EXERCISE DESCRIPTION: Write out exactly the lines below that run from the one containing "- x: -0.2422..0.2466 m" through the one containing "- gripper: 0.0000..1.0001", both included, with no other lines.

DATA SEGMENT:

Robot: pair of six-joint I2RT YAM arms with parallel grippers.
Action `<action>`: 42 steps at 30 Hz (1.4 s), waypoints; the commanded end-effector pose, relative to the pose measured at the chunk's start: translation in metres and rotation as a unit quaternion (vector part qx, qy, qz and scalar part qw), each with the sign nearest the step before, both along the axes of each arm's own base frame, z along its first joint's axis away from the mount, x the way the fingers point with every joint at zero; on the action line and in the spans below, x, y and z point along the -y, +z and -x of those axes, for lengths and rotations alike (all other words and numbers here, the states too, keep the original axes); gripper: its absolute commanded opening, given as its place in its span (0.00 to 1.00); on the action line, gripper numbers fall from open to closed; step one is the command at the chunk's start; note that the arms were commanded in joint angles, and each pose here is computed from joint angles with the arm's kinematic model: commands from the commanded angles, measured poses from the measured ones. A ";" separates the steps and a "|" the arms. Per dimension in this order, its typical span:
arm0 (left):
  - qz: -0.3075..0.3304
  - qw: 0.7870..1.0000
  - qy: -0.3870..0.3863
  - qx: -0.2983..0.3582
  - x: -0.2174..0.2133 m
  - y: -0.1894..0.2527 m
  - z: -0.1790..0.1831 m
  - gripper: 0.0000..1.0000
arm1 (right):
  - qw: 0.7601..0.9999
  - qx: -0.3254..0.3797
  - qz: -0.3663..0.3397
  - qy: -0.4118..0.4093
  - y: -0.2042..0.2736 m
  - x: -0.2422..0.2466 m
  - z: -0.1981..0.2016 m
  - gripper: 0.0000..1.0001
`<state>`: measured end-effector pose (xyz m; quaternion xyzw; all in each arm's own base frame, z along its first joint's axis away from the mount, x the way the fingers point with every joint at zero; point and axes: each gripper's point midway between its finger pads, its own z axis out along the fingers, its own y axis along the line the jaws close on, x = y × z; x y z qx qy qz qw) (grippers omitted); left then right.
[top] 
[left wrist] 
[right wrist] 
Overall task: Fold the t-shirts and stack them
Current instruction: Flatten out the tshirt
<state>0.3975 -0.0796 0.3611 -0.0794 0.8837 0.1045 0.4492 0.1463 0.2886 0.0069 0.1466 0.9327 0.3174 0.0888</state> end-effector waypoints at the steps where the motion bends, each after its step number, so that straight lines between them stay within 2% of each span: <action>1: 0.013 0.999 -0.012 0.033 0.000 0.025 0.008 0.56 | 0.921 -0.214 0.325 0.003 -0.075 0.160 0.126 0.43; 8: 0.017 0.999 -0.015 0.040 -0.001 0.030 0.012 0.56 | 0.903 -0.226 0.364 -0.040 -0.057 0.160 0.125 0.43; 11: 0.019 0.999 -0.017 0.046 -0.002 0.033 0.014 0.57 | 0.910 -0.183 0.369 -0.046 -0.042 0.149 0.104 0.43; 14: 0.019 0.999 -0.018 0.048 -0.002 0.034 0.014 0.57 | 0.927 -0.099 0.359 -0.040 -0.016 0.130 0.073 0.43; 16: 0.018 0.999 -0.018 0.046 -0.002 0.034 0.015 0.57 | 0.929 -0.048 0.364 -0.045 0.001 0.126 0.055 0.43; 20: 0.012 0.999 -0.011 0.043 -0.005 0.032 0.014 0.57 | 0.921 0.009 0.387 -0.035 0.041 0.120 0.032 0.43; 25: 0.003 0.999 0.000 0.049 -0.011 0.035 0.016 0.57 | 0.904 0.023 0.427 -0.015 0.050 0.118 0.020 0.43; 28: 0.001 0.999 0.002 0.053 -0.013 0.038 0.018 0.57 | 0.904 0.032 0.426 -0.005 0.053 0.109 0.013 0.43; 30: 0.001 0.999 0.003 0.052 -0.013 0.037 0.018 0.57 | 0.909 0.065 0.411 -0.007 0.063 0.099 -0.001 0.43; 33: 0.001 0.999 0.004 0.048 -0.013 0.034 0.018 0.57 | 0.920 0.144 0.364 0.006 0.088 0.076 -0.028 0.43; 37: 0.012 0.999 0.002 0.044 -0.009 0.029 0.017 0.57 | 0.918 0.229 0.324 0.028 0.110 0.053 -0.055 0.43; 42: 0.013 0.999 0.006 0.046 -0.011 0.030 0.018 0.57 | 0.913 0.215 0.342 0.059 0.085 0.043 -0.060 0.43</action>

RESULT:
  - x: -0.2422..0.2466 m
  - z: -0.1981..0.2016 m
  - gripper: 0.0000..1.0001

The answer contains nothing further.